Based on what I learnt about the audience I ended up including more explanatory material on museum crowdsourcing games and didn’t really have time for the ‘re-inventing museums’ bits, so I thought I’d share those notes here.  It’s still very much a work-in-progress but since there are so many smart people thinking about the same subject, it’s worth sharing for comment… (Also because Jasper Visser, who is also thinking about the future of museums, asked me what I was going to say. Btw, Jasper’s #kulturwebb talk inspired the whole room, watch the video on his post about it.)

I know the future of museums lies in fitting into people’s lives as well as being a destination; being the cathedral and being in the bazaar. Cultural heritage needs to be ‘out there’ to help people value and make time for visits the physical place.  It’s about new types of engagement and outreach. It’s not all digital, but as the world is networked and mobile and social, we should be too.

I was thinking about new metaphors for museums – what if we were Amazon? A local newspaper? A specialist version of Wikipedia? A local pub? A student blog? A festival, a series of lectures, or a film group? A pub quiz? Should a museum be at the heart of village life, a meeting place for art snobs, a drop-in centre, a café, a study space, a mobile showroom?

But I realised that the answer to the question of the future of museums is deeply personal to any museum, because museums exist in the intersection of their collections, their fans and their local audiences. This is good, because it means you can apply your existing knowledge about what your audiences love about you.  The answer to the question ‘what would your museum be if it was invented in 2011?’ is up to you…

Every time I approach the question of the future of museums, or of how the future of museums will be informed by what’s happening the world today, I seem to come at it from a different angle. Today I’m wondering about the implications of the fact that there are no (g-rated) offline activities anymore – people will do almost anything with their mobile in one hand, and could be doing anything from googling to find out more about the museum object in front of them to looking up the lyrics of that one-hit wonder from that summer they went camping with friends.  Their head could be in any space as well as in your space.

I’m also thinking about outreach, whether improving wikipedia articles, snippets of local history on the back of pub toilet doors or putting a museum exhibition in a truck and taking it to kids in the outer suburbs.  Tomorrow I’ll wake up with some new ‘what if?’ in my head. And I’m curious – what are you thinking about the future of museums?

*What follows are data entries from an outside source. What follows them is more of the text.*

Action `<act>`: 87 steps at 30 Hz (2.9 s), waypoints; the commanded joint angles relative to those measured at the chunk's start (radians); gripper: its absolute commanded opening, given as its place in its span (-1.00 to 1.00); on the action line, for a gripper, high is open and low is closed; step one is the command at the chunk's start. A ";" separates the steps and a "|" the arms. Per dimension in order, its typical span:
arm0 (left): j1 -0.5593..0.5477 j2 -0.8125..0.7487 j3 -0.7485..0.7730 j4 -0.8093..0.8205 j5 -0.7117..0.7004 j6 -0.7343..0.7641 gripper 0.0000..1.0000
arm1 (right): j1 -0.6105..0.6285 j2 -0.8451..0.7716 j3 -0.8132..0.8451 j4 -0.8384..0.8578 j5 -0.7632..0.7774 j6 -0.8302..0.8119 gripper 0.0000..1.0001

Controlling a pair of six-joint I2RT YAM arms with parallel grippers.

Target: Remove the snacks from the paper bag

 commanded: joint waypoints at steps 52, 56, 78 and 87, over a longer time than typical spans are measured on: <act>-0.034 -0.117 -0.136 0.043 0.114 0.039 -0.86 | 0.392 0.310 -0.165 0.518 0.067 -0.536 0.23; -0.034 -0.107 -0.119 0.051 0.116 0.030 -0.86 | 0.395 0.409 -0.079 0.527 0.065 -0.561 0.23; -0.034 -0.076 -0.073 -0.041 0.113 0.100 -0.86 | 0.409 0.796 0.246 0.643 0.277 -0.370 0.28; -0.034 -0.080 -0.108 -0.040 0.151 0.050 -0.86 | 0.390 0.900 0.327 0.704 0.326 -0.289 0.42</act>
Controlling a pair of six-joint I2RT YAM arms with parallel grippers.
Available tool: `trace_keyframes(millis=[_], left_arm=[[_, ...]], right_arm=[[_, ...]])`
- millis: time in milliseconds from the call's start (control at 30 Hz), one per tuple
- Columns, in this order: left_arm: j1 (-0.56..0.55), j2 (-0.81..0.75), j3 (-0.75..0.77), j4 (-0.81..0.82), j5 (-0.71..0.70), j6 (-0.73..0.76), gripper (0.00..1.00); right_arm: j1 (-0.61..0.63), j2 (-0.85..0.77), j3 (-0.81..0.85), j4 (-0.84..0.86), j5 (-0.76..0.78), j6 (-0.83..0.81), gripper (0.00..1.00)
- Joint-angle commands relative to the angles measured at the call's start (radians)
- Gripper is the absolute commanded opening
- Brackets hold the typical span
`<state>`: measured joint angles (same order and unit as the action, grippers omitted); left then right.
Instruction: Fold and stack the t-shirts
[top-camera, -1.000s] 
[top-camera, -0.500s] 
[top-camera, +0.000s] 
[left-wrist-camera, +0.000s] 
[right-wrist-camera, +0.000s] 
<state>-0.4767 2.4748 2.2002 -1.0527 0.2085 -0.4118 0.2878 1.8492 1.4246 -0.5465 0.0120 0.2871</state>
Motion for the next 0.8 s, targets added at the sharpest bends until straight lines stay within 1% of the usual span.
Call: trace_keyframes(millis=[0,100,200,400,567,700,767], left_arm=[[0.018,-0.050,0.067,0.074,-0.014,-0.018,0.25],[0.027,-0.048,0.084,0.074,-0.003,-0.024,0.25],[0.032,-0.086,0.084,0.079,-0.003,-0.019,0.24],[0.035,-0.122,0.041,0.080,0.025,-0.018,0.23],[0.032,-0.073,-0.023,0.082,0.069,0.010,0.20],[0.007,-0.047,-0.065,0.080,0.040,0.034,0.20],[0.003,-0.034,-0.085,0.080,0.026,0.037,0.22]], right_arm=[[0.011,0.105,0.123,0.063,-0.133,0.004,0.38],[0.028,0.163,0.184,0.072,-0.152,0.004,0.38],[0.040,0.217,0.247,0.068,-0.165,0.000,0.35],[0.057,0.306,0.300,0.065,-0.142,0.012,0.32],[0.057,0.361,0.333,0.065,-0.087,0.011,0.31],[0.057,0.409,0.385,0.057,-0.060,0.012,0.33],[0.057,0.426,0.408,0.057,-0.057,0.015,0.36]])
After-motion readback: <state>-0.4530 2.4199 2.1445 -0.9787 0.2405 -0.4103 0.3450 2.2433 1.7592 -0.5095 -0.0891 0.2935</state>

Emergent themes from (my) MW2011

I’m never going to have time to tidy these up, so here they are as they were scribbled on a post-it note closer to the Museums and the Web 2011 conference:

  • Stand on the shoulders of giants – so much great work is better because it’s based on the experience and work of others.  There’s a sea change in attitudes about making the most of existing work, and maybe it’s just cos I was hanging out with cool people, but the ‘not invented here’ syndrome seems to be dead.
  • The cool kids share failures and mistakes – people’s wonderful honesty about things that went wrong is amazing and can be so powerful
  • Twitter went from back channel to summarising, sending quotable quotes flying out from the conference, and to socialising – finding the hang outs was so much easier because there were lots of open invitations to explore places.
  • Processes and people over tech – tech is now generally the easy part, and the less interesting part.
  • Lots of anecdotal evidence about how much audiences love ‘behind the scenes’ content.
  • I kept noticing things about the power of storytelling but that could just be because I’m really interested in it.
  • I’ve only just figured this one out, but a lot of the conference was about engagement, whether through games, interactions with mobile devices, participatory projects, whatever. Access is dead, long live engagement.
Hopefully I’ll grab some time to reflect more on specific sessions and talks, but an imperfect post is more use than a polished draft, so here you go!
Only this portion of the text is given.